**DESCRIPTION OF THE TASK**
Copy every line of the material precisely.

SOURCE DATA: Begin

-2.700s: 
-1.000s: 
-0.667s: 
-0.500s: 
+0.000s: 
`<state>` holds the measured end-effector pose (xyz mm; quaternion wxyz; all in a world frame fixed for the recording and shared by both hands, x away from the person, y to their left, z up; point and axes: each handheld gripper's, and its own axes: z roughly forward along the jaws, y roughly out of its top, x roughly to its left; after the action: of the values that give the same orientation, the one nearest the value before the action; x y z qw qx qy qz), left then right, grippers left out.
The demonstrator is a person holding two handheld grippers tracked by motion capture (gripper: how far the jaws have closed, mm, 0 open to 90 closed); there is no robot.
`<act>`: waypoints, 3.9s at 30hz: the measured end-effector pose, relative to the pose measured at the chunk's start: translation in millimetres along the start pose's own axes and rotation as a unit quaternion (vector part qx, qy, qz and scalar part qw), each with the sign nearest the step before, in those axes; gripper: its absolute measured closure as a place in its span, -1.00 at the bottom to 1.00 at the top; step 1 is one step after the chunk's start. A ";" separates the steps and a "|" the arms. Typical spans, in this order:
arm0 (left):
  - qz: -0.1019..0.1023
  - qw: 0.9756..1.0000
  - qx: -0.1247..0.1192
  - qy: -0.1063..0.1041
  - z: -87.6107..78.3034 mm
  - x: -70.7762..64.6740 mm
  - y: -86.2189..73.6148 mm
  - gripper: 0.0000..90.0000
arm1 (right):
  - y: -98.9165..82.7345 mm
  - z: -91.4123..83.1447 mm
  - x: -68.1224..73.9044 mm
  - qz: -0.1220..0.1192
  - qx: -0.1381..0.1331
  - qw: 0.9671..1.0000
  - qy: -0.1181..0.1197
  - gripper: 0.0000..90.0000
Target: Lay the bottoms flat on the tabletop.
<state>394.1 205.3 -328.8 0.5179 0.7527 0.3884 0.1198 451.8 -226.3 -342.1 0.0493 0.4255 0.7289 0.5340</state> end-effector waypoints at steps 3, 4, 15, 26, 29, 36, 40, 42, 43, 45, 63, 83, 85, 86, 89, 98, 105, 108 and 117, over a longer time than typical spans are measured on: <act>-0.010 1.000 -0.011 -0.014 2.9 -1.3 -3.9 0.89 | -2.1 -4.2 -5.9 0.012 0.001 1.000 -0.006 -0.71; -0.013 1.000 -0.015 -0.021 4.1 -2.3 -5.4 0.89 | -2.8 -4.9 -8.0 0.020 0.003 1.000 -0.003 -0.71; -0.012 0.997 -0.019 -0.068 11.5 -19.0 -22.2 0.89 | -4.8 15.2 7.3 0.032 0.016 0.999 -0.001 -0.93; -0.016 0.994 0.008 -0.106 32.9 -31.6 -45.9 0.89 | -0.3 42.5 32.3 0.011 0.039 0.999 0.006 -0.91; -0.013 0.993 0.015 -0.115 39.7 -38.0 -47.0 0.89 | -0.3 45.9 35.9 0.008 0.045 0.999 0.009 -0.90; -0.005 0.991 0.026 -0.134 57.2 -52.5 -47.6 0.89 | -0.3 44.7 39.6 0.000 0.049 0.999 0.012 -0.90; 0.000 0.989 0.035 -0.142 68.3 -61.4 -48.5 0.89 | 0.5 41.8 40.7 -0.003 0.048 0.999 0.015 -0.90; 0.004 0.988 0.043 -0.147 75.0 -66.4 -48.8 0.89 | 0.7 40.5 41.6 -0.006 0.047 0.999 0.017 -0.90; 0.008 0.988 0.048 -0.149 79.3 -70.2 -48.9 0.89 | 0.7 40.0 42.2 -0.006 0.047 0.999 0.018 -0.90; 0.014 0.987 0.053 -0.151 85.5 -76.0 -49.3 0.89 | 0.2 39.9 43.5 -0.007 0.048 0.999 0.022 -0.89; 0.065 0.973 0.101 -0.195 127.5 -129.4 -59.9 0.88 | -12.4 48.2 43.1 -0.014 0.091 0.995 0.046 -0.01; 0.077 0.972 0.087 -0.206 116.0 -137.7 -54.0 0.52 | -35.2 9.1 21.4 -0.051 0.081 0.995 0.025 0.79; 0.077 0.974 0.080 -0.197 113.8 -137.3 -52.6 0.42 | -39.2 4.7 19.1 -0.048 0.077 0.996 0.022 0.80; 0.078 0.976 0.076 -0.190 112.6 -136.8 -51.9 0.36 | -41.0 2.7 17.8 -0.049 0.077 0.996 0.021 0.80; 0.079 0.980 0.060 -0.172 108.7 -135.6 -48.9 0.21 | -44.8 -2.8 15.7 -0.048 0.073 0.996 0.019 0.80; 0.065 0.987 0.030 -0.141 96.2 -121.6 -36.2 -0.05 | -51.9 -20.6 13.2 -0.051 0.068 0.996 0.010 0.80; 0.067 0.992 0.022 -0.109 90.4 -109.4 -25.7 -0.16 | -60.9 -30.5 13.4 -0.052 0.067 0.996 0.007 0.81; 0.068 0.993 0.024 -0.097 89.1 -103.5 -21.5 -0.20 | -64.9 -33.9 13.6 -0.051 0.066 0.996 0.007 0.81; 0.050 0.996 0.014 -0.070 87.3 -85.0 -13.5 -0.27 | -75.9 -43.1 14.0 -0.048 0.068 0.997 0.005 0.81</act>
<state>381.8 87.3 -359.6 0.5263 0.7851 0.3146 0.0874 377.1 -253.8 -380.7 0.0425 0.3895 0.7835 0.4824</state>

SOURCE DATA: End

**ANSWER AREA**
-2.700s: 
-1.000s: 
-0.667s: 
-0.500s: 
+0.000s: 
`<state>` holds the measured end-effector pose (xyz mm; quaternion wxyz; all in a world frame fixed for the recording and shared by both hands, x away from the person, y to their left, z up; point and axes: each handheld gripper's, and its own axes: z roughly forward along the jaws, y roughly out of its top, x roughly to its left; after the action: of the values that give the same orientation, the one nearest the value before the action; x y z qw qx qy qz), left then right, grippers left out.
The demonstrator is a person holding two handheld grippers tracked by motion capture (gripper: how far the jaws have closed, mm, 0 open to 90 closed); there is no robot.
`<act>`: waypoints, 3.9s at 30hz: the measured end-effector pose, relative to the pose measured at the chunk's start: translation in millimetres along the start pose's own axes and rotation as a unit quaternion (vector part qx, qy, qz and scalar part qw), each with the sign nearest the step before, in those axes; gripper: its absolute measured closure as a place in its span, -1.00 at the bottom to 1.00 at the top; step 1 is one step after the chunk's start. A ";" separates the steps and a "|" the arms. Typical spans, in this order:
arm0 (left):
  - qz: -0.1019..0.1023
  - qw: 0.9756..1.0000
  - qx: -0.1247..0.1192
  - qy: -0.1063..0.1041
  - z: -87.6107..78.3034 mm
  - x: -70.7762..64.6740 mm
  - y: -86.2189..73.6148 mm
  - gripper: 0.0000..90.0000
arm1 (right):
  - y: -98.9165..82.7345 mm
  - z: -91.4123..83.1447 mm
  - x: -68.1224..73.9044 mm
  - qz: -0.1220..0.1192
  - qx: -0.1381..0.1331
  - qw: 0.9671..1.0000
  - qy: -0.1181..0.1197
  - gripper: 0.0000..90.0000
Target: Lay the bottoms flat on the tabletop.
<state>394.1 205.3 -328.8 0.5179 0.7527 0.3884 0.1198 451.8 -226.3 -342.1 0.0493 0.4255 0.7289 0.5340</state> end-effector waypoints at steps 3, 4, 15, 26, 29, 36, 40, 42, 43, 45, 63, 83, 85, 86, 89, 98, 105, 108 and 117, over a longer time than typical spans are measured on: <act>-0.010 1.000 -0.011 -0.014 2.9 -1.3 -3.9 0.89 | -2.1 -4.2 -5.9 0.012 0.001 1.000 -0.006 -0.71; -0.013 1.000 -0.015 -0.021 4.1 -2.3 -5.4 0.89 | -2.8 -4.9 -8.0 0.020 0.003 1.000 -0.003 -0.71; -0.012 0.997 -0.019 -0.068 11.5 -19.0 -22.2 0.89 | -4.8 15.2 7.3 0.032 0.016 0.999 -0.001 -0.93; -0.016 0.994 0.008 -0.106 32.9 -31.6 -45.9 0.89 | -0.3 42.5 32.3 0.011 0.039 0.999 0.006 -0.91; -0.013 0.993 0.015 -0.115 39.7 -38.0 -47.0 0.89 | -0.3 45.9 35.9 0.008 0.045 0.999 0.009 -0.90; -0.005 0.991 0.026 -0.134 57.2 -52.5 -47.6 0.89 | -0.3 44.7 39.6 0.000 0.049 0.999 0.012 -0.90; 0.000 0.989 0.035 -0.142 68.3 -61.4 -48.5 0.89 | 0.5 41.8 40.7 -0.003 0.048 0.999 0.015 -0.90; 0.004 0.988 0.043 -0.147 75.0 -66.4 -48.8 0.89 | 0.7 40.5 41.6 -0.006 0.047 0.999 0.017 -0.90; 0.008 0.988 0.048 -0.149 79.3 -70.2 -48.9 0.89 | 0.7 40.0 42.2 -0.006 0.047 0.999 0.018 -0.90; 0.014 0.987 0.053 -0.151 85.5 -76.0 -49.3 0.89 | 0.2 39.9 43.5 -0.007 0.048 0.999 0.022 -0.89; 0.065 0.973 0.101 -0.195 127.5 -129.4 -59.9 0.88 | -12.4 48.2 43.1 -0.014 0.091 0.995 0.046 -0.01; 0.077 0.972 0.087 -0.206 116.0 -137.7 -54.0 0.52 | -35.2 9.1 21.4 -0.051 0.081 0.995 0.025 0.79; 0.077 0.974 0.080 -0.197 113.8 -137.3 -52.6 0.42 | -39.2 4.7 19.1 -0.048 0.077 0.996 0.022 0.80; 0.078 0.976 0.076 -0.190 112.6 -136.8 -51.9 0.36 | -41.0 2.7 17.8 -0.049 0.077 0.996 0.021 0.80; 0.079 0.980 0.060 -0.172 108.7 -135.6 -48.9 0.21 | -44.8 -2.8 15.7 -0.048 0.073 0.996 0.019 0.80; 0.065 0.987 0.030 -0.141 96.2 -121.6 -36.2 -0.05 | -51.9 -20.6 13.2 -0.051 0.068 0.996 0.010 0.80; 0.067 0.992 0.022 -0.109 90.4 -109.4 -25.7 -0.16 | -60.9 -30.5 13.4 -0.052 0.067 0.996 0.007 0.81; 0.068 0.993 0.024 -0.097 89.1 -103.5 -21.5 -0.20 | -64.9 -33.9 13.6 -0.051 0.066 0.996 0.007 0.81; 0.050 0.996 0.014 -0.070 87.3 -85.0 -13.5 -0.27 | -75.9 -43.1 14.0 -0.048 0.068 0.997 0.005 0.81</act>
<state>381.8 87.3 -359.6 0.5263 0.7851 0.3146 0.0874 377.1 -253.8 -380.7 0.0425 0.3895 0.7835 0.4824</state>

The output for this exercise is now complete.